--- What to work on ---
Only the lines from the beginning of the data below through the line that contains "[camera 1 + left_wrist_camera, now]" should be repeated, exactly as written.
START Given material
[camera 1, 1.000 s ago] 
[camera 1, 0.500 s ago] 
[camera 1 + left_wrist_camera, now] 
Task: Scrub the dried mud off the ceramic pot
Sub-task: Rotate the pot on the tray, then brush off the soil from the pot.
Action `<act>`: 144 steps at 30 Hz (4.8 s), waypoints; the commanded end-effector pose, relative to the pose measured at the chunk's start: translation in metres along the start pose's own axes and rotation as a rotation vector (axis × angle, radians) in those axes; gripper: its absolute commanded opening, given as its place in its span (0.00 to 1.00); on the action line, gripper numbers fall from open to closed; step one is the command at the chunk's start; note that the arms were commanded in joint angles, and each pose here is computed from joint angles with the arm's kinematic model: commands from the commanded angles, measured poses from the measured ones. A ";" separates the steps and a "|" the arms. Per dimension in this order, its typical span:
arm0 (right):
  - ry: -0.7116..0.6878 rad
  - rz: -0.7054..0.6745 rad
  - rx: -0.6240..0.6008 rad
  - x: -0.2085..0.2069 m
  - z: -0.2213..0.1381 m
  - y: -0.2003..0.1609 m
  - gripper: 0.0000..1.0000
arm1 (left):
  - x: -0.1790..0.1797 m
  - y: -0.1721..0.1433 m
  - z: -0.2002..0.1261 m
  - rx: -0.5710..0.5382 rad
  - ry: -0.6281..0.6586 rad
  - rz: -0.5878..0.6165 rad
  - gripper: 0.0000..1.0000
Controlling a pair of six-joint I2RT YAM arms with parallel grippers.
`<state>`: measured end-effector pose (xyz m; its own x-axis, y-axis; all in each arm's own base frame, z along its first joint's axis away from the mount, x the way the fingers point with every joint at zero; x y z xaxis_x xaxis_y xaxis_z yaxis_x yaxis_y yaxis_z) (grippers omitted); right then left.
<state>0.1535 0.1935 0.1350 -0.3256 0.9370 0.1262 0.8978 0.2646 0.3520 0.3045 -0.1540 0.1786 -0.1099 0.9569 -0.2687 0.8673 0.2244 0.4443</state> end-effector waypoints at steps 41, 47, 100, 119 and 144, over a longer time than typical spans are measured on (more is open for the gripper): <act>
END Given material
--- Solution below ---
[camera 1, 1.000 s ago] 
[camera 1, 0.500 s ago] 
[camera 1 + left_wrist_camera, now] 

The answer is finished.